> Work task: Read through the entries below and copy each line where "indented" turns up.

---------- Dataset records ----------

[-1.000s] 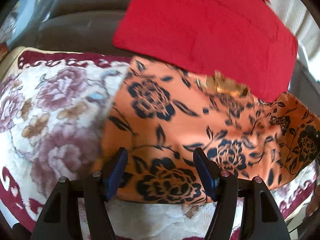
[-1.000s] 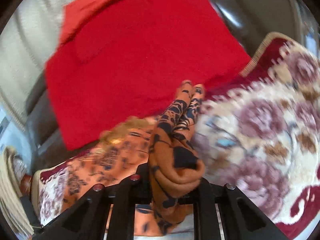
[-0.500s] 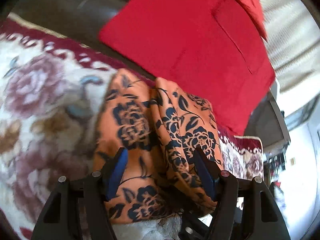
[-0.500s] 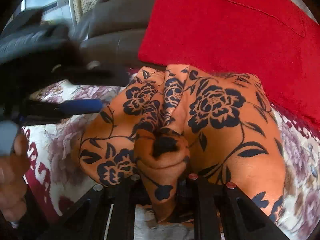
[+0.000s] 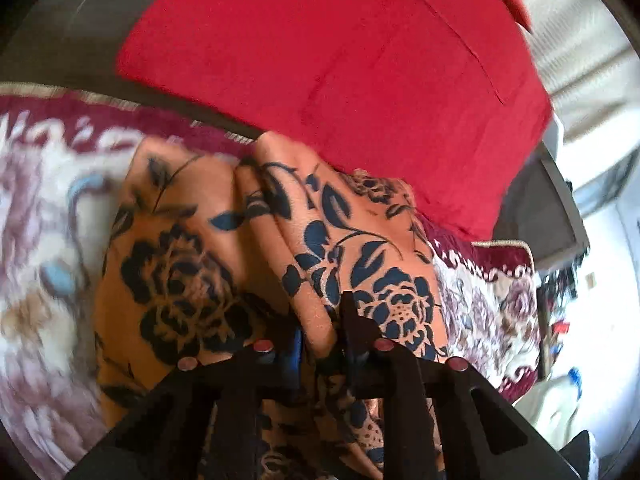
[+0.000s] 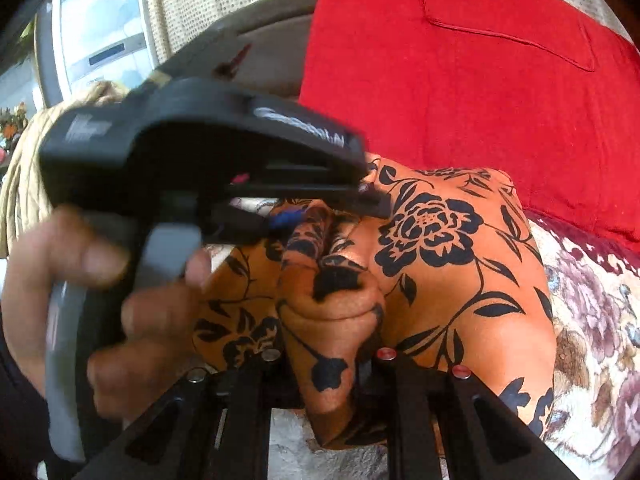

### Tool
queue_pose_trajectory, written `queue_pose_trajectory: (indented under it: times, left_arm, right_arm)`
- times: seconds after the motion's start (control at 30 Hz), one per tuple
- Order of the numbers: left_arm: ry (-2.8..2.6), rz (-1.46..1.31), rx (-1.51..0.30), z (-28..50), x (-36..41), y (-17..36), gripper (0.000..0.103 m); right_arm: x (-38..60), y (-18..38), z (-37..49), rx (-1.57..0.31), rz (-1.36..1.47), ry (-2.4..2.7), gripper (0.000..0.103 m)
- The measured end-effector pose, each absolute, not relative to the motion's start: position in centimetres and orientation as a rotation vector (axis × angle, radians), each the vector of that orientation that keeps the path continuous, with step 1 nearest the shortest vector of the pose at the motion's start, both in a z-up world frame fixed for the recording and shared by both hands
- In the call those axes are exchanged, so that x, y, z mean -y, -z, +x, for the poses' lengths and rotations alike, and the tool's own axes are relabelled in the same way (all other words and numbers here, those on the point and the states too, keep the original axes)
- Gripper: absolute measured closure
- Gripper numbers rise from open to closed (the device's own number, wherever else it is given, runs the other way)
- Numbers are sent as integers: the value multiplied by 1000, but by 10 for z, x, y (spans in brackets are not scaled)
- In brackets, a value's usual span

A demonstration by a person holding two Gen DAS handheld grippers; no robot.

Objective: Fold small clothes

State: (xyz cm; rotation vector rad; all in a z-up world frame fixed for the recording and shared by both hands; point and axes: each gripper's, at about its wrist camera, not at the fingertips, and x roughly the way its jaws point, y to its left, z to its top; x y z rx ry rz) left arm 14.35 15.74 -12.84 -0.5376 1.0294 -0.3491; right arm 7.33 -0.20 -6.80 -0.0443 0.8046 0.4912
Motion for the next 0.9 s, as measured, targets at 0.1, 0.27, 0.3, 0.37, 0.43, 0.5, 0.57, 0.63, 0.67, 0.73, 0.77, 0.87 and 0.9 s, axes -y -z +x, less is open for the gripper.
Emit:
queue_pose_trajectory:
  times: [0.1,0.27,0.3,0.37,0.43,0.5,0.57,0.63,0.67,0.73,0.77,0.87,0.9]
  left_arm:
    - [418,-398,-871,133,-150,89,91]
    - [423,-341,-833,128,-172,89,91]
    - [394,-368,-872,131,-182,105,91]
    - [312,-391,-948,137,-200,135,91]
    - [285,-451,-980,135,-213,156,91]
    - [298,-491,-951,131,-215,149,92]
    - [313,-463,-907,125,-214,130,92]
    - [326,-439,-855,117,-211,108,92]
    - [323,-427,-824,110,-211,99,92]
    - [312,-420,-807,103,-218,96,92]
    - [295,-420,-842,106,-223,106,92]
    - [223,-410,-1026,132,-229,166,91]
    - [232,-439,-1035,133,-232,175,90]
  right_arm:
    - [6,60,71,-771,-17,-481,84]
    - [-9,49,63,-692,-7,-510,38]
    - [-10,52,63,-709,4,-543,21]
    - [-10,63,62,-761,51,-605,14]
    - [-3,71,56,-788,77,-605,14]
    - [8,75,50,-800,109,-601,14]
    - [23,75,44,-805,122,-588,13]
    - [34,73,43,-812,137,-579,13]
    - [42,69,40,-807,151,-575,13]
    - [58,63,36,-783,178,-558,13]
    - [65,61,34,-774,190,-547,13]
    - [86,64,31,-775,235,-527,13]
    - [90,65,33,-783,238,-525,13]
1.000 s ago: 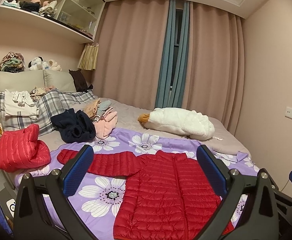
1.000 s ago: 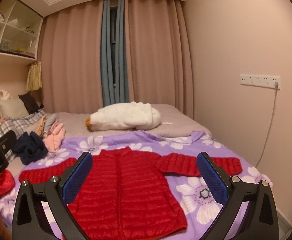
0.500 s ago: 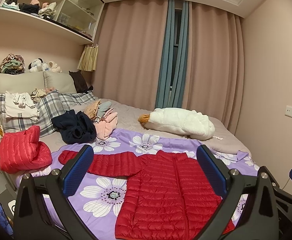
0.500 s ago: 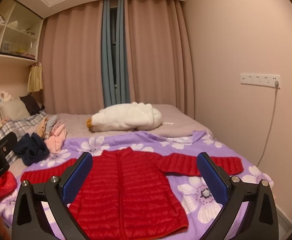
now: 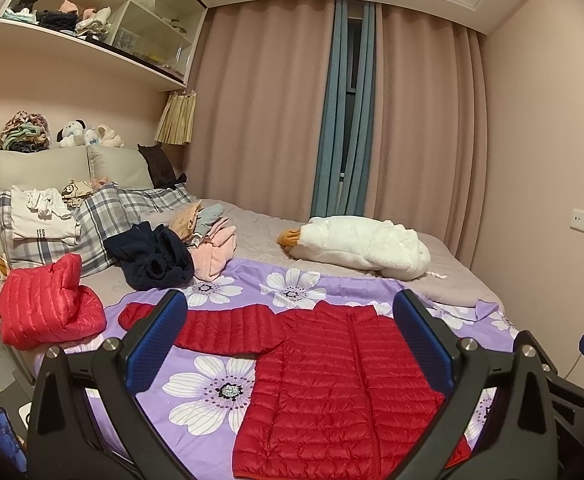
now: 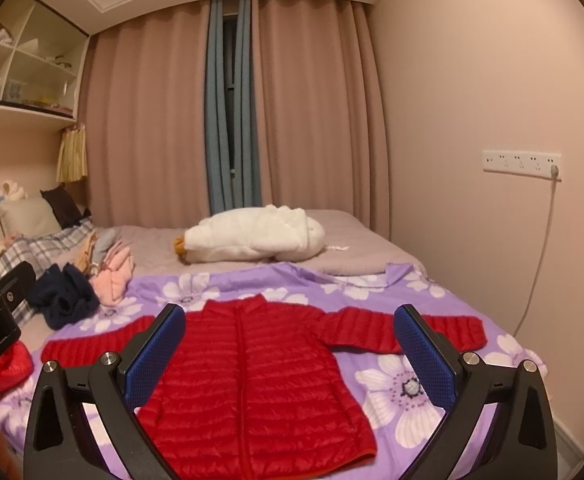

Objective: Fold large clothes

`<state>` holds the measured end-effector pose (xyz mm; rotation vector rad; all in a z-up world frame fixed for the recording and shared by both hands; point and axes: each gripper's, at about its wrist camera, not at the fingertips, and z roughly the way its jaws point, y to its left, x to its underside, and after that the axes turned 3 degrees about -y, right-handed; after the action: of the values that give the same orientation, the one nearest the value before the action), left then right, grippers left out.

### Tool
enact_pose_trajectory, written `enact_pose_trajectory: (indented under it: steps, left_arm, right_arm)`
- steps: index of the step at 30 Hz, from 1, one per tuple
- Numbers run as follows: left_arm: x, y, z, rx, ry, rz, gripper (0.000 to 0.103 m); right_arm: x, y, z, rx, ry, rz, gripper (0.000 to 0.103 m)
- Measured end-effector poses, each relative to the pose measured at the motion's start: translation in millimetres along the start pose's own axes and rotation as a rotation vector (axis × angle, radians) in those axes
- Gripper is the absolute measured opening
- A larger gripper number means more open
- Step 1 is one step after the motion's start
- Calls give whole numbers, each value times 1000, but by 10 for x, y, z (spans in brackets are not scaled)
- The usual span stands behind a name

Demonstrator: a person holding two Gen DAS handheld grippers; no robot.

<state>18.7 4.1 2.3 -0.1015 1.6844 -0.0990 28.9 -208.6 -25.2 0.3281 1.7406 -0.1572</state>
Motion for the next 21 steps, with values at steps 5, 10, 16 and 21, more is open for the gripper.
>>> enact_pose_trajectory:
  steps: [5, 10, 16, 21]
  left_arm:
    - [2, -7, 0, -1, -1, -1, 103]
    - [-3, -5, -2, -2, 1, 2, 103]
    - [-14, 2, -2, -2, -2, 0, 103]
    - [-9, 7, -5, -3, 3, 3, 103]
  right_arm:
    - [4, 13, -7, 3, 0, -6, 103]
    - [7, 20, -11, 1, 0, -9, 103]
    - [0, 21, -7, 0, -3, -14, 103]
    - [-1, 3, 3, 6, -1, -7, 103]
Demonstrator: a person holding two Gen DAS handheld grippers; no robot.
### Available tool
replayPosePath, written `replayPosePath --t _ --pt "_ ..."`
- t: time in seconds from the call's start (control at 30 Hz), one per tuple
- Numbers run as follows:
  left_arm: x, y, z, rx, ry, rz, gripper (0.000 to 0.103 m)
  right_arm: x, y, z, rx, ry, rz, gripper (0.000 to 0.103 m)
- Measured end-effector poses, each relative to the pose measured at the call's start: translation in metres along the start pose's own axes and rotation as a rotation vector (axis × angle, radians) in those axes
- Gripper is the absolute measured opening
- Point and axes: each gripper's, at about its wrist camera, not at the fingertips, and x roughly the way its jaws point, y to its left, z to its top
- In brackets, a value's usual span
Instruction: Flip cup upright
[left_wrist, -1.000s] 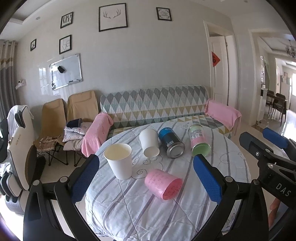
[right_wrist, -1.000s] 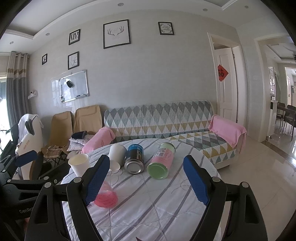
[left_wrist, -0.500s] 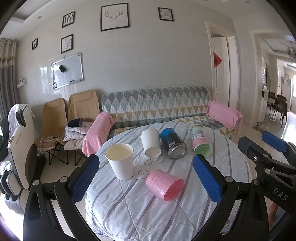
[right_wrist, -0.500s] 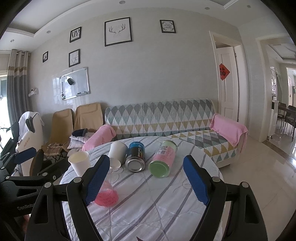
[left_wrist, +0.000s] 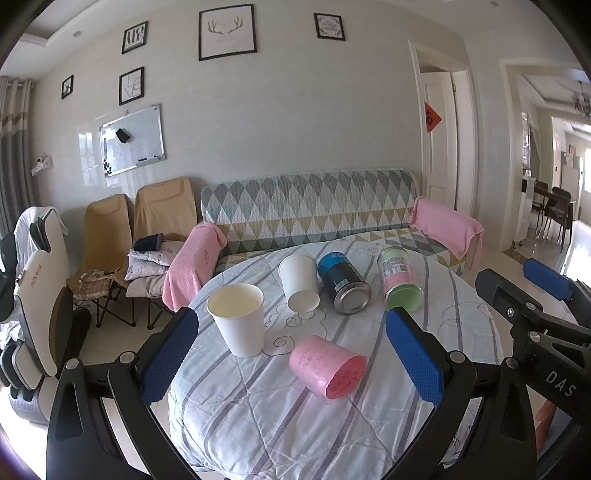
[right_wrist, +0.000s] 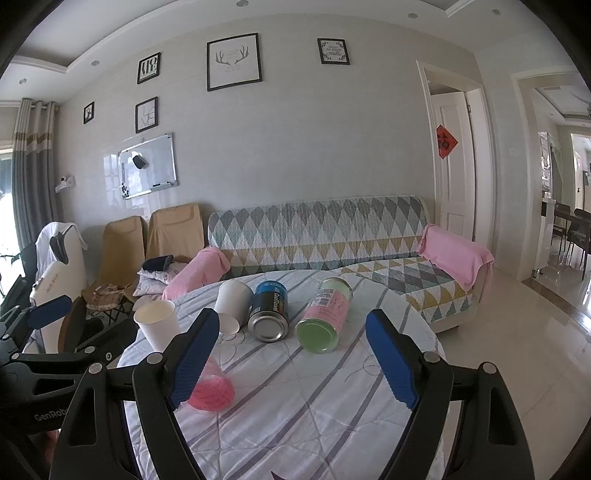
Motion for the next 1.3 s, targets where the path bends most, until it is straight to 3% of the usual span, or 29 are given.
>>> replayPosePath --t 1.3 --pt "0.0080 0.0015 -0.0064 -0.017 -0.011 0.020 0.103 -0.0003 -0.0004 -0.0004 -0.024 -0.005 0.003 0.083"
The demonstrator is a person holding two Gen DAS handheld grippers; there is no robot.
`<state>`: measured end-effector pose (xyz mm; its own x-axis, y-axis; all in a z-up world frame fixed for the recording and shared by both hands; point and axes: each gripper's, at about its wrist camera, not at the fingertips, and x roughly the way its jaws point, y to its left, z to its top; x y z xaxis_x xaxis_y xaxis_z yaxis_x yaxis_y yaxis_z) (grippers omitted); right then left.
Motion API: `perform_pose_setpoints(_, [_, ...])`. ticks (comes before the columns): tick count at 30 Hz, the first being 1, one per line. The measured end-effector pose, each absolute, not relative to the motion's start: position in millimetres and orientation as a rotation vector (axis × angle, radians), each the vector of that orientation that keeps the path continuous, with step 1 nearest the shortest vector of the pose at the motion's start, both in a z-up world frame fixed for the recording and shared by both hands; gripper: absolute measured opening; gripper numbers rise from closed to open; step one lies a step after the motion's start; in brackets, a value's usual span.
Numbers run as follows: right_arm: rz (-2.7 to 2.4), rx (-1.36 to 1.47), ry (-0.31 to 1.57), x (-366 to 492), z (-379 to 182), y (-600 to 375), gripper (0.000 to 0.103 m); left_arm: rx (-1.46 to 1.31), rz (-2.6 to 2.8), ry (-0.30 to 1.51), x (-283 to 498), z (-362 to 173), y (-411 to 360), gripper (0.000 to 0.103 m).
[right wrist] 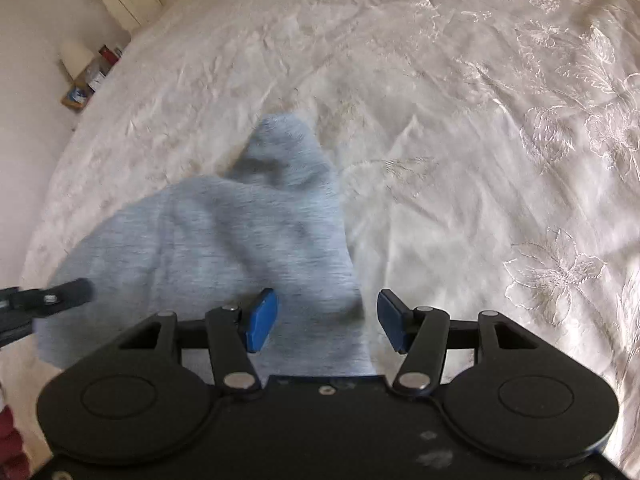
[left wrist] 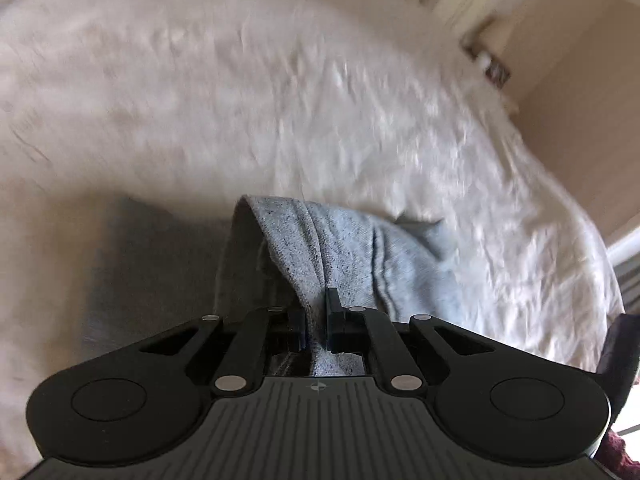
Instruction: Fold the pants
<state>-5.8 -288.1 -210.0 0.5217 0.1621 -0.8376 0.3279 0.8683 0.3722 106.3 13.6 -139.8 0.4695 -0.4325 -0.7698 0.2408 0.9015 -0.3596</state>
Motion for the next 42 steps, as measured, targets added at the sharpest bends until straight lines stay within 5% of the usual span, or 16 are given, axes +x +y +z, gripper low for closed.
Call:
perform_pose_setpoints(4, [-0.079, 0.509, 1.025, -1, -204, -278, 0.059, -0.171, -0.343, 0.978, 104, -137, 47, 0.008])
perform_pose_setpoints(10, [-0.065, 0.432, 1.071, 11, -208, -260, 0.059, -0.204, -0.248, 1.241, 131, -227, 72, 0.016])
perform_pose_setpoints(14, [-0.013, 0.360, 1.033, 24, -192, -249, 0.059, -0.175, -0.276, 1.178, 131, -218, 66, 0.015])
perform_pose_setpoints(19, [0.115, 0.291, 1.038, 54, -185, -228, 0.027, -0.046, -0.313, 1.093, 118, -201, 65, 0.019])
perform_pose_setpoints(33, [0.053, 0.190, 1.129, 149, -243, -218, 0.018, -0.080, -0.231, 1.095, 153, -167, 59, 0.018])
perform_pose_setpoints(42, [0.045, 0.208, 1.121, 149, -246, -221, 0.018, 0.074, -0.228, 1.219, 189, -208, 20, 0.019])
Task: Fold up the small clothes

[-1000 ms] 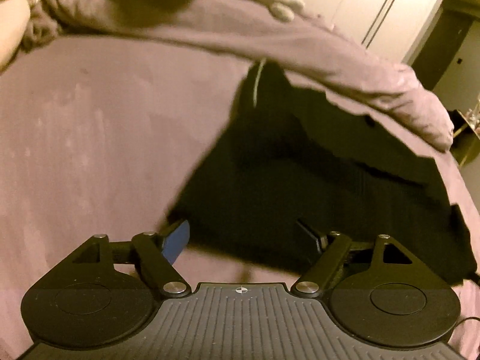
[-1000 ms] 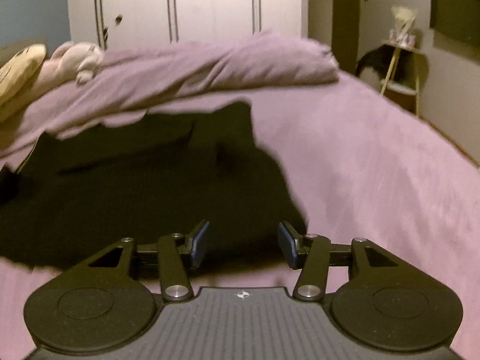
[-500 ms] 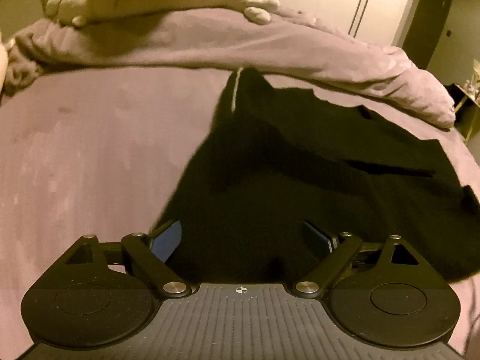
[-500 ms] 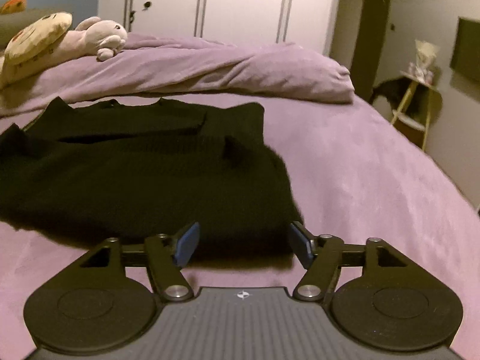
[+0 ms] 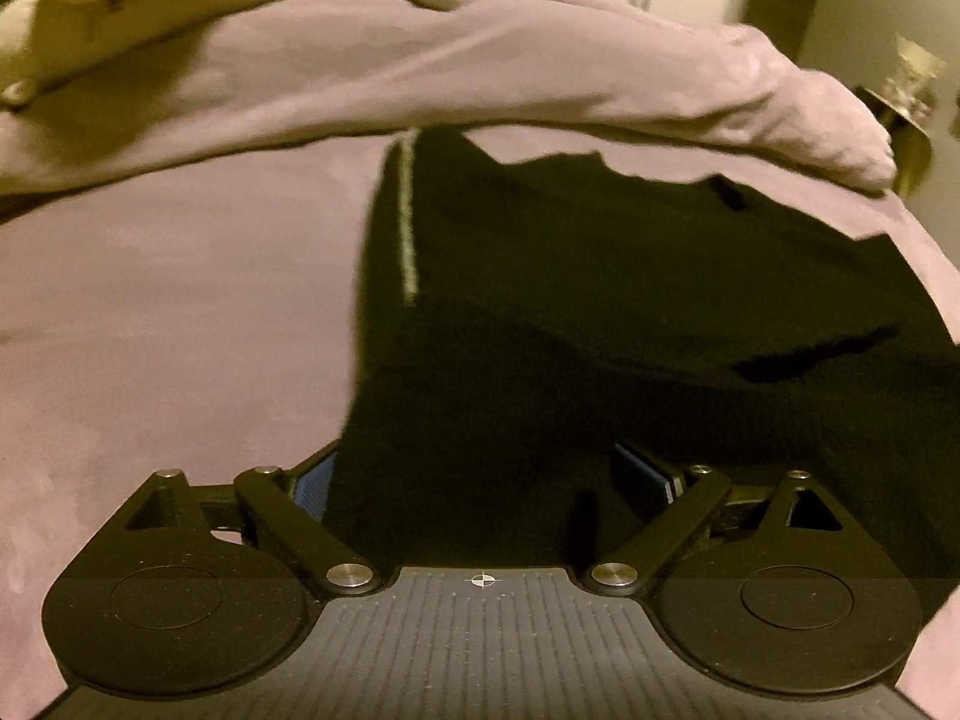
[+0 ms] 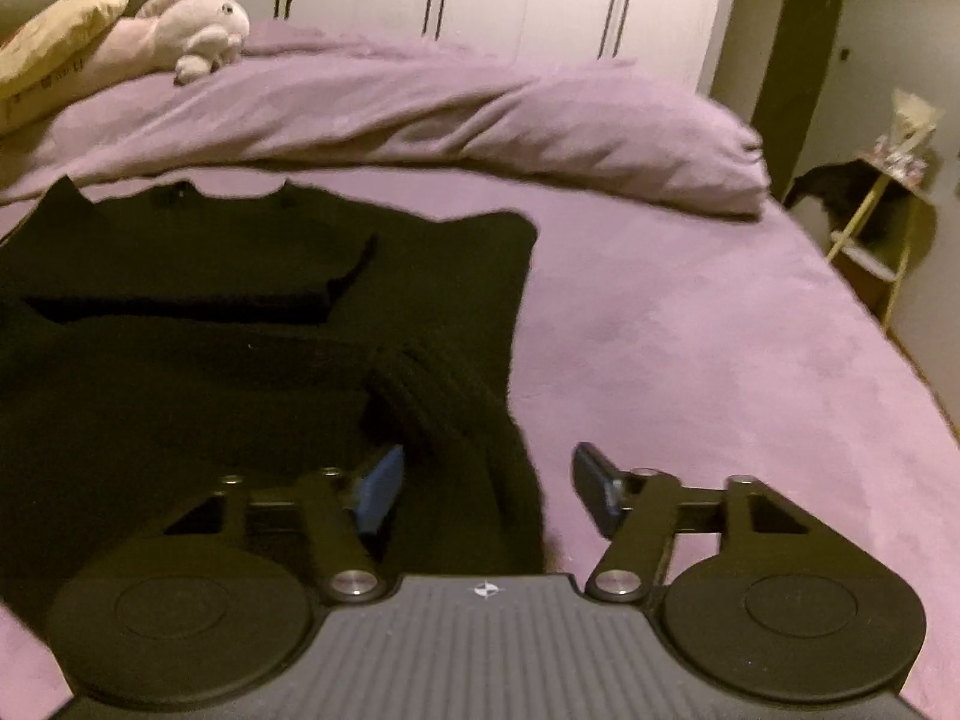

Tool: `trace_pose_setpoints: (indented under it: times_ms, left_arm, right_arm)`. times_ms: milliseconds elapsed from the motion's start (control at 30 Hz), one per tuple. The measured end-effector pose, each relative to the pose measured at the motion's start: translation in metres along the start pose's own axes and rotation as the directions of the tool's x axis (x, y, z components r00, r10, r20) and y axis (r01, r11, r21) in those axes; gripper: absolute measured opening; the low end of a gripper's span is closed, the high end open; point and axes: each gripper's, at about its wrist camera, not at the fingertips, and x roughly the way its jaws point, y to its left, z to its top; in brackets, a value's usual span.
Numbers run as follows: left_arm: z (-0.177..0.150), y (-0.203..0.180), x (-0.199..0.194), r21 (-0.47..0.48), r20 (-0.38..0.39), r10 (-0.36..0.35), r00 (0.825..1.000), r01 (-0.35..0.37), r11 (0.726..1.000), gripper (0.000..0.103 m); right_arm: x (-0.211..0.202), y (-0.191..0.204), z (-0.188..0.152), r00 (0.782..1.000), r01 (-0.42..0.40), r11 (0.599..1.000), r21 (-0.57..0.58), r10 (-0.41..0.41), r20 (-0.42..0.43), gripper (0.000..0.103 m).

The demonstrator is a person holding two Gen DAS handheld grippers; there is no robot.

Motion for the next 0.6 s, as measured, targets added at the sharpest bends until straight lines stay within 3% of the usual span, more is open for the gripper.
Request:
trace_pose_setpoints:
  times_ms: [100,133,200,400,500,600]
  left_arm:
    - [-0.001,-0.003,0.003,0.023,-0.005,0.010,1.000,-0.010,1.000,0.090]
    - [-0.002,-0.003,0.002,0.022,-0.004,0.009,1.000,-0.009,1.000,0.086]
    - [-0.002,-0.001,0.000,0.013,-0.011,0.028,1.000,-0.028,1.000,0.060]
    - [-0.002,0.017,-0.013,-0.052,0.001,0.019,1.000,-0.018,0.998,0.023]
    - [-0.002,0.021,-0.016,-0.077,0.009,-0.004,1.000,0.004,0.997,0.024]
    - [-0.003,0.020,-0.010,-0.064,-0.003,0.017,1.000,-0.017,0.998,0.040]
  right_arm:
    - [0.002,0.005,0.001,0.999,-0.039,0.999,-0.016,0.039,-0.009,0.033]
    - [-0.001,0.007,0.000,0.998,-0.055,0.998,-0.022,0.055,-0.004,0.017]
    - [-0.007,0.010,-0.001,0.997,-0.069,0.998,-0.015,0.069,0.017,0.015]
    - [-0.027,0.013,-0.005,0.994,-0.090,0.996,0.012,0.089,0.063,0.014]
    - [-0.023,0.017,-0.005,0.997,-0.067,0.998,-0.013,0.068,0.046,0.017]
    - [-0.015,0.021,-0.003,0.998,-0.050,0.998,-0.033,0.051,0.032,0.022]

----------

> Expected output:
queue_pose_trajectory, written `queue_pose_trajectory: (indented under it: times, left_arm, right_arm)`
enact_pose_trajectory, written `enact_pose_trajectory: (indented under it: steps, left_arm, right_arm)`
Tool: `trace_pose_setpoints: (indented under it: times_ms, left_arm, right_arm)`. times_ms: milliseconds elapsed from the motion's start (control at 30 Hz), one per tuple. The measured end-effector pose, each relative to the pose measured at the motion's start: translation in metres along the start pose's own axes and rotation as the directions of the tool's x axis (x, y, z components r00, r10, r20) and y axis (r01, r11, r21) in those axes; gripper: absolute measured opening; the low end of a gripper's span is closed, the high end open; point and axes: each gripper's, at about its wrist camera, not at the fingertips, and x roughly the way its jaws point, y to its left, z to its top; in brackets, a value's usual span.

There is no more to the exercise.